No. 3 Same Scenerio

Joined
May 18, 2005
Location
Spring Hill, Tennessee
You are a Major General in charge of a division of about 2,700 men.

Around 10 p.m., you are ordered to take up a position on the extreme left of the army.

Orders were earlier issued to bivouac the men.

Now, about midnight, an order comes from the corps commander you have been loaned out to, to advance your division to a road in your front, which it is said the enemy is moving along. You are to disrupt the enemy's movement.

You are in line parallel with the road, and as you understand it, about 400 yards from it.

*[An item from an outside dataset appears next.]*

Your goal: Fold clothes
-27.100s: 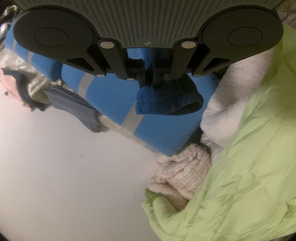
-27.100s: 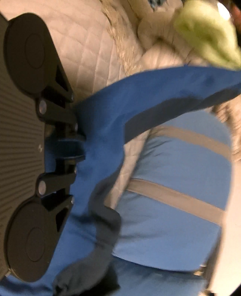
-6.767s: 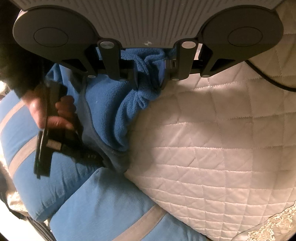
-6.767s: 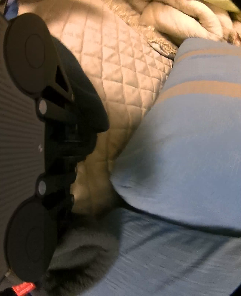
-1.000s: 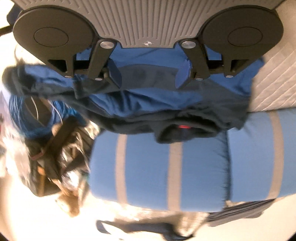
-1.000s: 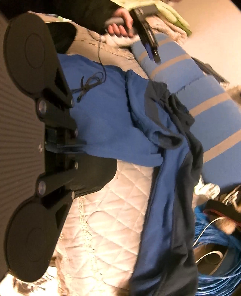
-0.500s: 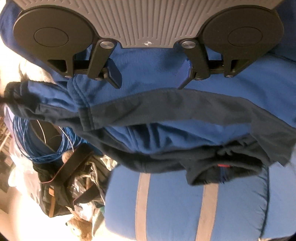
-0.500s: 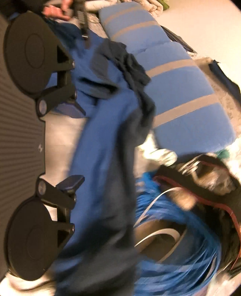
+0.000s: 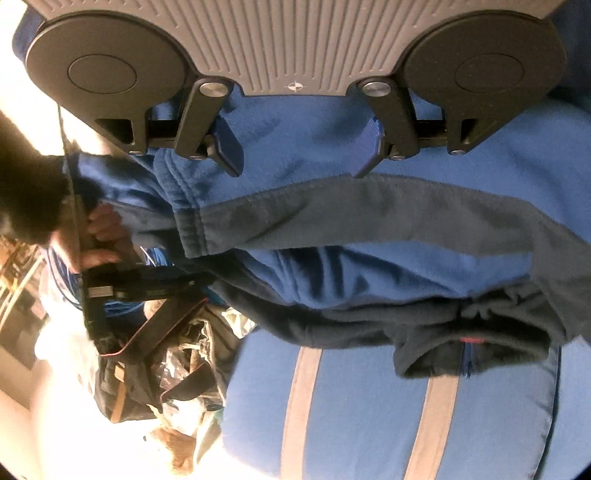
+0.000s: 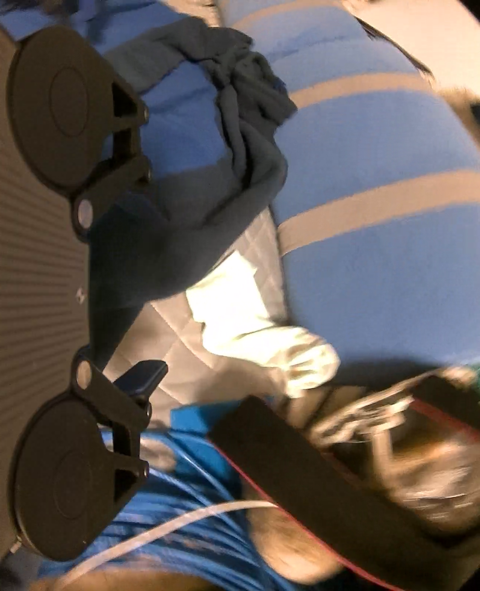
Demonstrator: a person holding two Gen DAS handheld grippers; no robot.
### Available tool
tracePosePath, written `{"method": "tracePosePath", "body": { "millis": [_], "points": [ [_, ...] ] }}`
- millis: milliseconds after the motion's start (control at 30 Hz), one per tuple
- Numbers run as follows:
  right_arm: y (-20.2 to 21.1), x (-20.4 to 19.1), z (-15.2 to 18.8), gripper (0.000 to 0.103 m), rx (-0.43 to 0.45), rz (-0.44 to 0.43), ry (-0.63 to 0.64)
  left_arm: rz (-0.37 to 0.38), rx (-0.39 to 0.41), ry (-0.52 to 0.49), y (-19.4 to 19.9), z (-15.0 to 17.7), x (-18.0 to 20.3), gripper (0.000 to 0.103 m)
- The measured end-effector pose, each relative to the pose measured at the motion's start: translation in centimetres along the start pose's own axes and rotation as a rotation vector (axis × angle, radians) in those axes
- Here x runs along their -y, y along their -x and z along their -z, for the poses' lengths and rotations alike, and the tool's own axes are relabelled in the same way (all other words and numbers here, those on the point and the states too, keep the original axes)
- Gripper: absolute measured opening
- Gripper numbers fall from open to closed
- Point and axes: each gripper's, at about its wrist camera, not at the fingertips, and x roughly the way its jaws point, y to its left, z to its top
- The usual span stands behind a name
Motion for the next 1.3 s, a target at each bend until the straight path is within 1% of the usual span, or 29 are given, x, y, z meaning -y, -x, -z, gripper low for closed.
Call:
{"method": "tracePosePath", "body": {
  "millis": [33,100,233,300,367,467,533,567,600,667,700,733,767,833,867,1000,1067,1100,1167,1267,1300],
  "points": [
    [-0.2,0.1,-0.2,0.005,0.004,0.004,0.008,0.003,-0.009,0.002,-0.1,0.1,-0.1,0.06],
    [-0.7,0.4,-0.5,0.004,0.013,0.011,0.024,0.003,-0.026,0.012,-0.3,0.2,-0.3,0.06],
    [0.2,-0.6,-2.6,0.004,0.139,0.102,0.1,0.01,-0.055,0.051,-1.0,0.3,-0.6,0.06],
    [0.5,-1.2,-3.9,0.004,0.202,0.15,0.136,0.02,-0.059,0.047,-1.1,0.4,-0.4,0.06],
    [0.4,-1.6,-5.2,0.004,0.252,0.181,0.14,0.023,-0.061,0.034,-1.1,0.6,-0.2,0.06],
    [-0.4,-2.1,-6.7,0.004,0.281,0.207,0.146,0.026,-0.067,0.026,-1.2,0.8,0.0,0.06],
    [-1.1,-2.6,-6.9,0.005,0.277,0.237,0.161,0.026,-0.068,0.032,-1.2,0.9,0.0,0.06],
    [-1.4,-2.7,-6.8,0.007,0.27,0.255,0.164,0.026,-0.068,0.035,-1.2,0.9,-0.1,0.06],
    [-1.7,-2.8,-6.8,0.03,0.264,0.274,0.166,0.025,-0.067,0.037,-1.2,0.9,-0.1,0.06],
    [-1.2,-3.3,-6.2,0.041,0.263,0.3,0.164,0.021,-0.066,0.039,-1.2,0.8,0.0,0.06],
    [-0.6,-3.6,-5.7,0.055,0.272,0.314,0.168,0.019,-0.066,0.042,-1.1,0.7,0.0,0.06],
    [0.3,-4.1,-5.1,0.063,0.279,0.317,0.17,0.019,-0.066,0.044,-1.1,0.7,0.1,0.06],
    [1.3,-4.5,-4.5,0.073,0.285,0.315,0.172,0.019,-0.067,0.044,-1.0,0.7,0.2,0.06],
    [3.5,-5.4,-3.1,0.075,0.258,0.239,0.152,0.021,-0.068,0.047,-1.0,0.6,0.3,0.06],
    [4.5,-5.9,-2.4,0.076,0.225,0.187,0.136,0.022,-0.069,0.049,-1.0,0.6,0.3,0.06],
    [5.9,-7.0,1.3,0.078,0.013,-0.039,0.021,0.032,-0.069,0.058,-0.8,0.7,0.5,0.06],
    [5.3,-7.3,3.1,0.077,-0.086,-0.114,-0.043,0.038,-0.064,0.053,-0.6,0.6,0.7,0.06],
    [4.9,-7.5,3.9,0.077,-0.119,-0.149,-0.063,0.039,-0.062,0.05,-0.5,0.6,0.8,0.06],
    [4.1,-7.8,5.0,0.077,-0.152,-0.191,-0.071,0.044,-0.059,0.048,-0.4,0.6,0.9,0.06],
    [2.9,-8.4,6.0,0.076,-0.181,-0.23,-0.087,0.047,-0.06,0.047,-0.2,0.7,1.0,0.06],
    [2.6,-8.4,6.1,0.069,-0.187,-0.238,-0.097,0.049,-0.06,0.047,-0.1,0.7,1.0,0.06]
  ]
}}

A friendly division is on your right and only your pickets to the front.

WHAT DO YOU DO?
 
Ask the friendly division to watch our flank for us and ask the pickets what the terrain looks like in order to figure out the best position to fire from and protect my troops (advance and/or withdraw.) Send a regiment or two out as a skirmish line to approximately 100 yards from the road and have them lay down. When they start blasting, we move to about 200 yards, take or make cover in line of brigades, give the skirmishers time to figure out the strength of the enemy and do their blasting before they return to the division. Then we start blasting away ourselves. Do our duty, wait for orders to change fronts, advance or fall back.

Bart :thumbsup:
 
Still trying to figure out which battle and which army. Agree with JerseyBart, you follow your orders. Night fighting is risky now, and was much riskier then. If I had calavery I would use them as well to harrass the line.

Semper Fi
 
This is a dangerous mission, no doubt, but you have been ordered by your C.O. to accomplish a mission. There is apparently a gaggle of enemy on the pike in your front.

What I would do...

Locate the division on your right so as not to marchin in their front.

Leave a brigade in line facing your left - to protect that flank.

Send forward skirmishers and the line of battle.

When or if the skirmisers become engaged - have the line of battle advance to them - rather than they fall back.

AND SIMPLY COMMAND THE PIKE BY FIRE.

Now guess what Maj. Gen. Ed Johnson did?

He complained "bitterly" about his division being loaned out to another corps. Not knowing the terrain in his front he refused to advance fearing that friendly troops might fire into his men.

He waisted all of an hour crying about it instead of marching at least a detachment forward.

By the time he finally rode toward the pike with one of Cheatham's staff officers the enemy was either gone or they hit a gap in the enemy retreat. And thus another act in the comedy of errors and misfortunes for the Confederates sealing their fate a day before Franklin.